**Your instructions**
From the line containing "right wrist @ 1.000" onward to the last line of the data below, copy each line exactly and add nothing.

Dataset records
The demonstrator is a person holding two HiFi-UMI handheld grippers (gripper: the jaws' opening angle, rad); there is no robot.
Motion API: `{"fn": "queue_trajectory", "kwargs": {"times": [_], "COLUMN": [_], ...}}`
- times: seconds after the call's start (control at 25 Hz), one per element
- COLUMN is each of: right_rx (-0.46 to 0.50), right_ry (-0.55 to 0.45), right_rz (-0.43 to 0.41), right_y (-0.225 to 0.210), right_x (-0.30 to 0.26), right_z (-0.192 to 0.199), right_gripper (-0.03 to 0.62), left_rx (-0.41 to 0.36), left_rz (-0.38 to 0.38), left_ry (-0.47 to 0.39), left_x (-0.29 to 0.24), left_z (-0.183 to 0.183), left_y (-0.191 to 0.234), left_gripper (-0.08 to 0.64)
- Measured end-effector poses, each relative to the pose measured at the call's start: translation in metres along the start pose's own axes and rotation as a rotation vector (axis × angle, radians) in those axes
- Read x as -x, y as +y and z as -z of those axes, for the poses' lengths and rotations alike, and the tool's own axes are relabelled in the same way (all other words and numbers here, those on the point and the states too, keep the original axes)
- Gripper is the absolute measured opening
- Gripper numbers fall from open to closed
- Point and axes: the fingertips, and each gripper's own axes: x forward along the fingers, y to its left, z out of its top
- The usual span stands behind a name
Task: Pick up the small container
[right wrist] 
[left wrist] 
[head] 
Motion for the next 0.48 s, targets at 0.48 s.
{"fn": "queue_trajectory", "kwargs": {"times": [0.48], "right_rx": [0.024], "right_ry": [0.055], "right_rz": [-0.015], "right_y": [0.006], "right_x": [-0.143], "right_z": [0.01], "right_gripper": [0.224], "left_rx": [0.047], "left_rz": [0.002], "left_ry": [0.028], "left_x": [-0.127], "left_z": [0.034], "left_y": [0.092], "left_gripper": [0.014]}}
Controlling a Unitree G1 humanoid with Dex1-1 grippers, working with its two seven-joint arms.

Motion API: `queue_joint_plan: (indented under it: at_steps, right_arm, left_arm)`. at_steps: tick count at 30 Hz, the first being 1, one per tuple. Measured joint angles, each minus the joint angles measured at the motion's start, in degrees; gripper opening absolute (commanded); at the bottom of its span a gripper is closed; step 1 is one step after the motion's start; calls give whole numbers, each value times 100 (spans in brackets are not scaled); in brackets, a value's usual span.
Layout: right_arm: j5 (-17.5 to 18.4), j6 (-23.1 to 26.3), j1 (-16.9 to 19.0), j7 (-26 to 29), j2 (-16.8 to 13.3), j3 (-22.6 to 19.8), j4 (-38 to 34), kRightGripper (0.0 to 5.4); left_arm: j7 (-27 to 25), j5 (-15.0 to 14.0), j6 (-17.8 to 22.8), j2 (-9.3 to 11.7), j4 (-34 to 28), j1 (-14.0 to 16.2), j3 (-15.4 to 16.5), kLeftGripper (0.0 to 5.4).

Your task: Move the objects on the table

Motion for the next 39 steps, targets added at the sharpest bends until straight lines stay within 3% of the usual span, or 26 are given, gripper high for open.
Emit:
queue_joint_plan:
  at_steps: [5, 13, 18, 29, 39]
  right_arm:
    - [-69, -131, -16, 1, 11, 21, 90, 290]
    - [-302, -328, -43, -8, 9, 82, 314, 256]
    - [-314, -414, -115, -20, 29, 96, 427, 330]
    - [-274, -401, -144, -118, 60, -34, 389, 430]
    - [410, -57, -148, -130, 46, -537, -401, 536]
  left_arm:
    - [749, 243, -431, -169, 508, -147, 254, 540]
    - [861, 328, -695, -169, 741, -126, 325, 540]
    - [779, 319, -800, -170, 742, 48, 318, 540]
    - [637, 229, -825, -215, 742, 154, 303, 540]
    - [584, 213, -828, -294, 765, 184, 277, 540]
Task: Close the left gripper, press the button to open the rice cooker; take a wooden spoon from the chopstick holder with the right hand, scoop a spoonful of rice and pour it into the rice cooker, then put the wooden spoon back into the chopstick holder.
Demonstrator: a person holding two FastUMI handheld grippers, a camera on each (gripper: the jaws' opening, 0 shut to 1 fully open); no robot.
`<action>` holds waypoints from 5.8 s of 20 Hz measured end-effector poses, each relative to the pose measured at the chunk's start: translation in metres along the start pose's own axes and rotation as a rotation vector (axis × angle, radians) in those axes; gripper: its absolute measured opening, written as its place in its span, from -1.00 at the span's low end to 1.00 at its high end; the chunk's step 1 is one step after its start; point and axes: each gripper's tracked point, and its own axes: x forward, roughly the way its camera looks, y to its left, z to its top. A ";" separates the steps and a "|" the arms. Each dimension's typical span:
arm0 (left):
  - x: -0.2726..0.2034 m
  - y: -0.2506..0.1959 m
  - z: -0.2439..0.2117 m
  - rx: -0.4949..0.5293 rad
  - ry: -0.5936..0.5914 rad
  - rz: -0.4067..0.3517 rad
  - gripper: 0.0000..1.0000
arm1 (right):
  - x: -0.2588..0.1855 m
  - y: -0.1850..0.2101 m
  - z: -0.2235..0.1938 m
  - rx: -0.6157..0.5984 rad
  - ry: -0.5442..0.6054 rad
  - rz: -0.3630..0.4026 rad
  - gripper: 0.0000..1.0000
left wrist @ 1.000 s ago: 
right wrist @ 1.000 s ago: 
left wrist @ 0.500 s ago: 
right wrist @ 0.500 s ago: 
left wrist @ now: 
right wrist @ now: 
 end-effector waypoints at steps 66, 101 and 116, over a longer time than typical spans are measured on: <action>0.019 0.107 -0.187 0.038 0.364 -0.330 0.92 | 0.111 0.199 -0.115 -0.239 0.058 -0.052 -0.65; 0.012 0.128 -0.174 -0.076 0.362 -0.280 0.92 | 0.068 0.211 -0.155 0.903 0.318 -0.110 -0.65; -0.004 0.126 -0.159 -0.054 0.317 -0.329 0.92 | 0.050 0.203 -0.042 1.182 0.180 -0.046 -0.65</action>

**Written response**
right wrist @ 1.000 s ago: 
left wrist @ 0.500 s ago: 
right wrist @ 0.500 s ago: 
left wrist @ now: 
right wrist @ now: 
 end-effector waypoints at steps 66, 101 and 116, over a longer time than typical spans are measured on: <action>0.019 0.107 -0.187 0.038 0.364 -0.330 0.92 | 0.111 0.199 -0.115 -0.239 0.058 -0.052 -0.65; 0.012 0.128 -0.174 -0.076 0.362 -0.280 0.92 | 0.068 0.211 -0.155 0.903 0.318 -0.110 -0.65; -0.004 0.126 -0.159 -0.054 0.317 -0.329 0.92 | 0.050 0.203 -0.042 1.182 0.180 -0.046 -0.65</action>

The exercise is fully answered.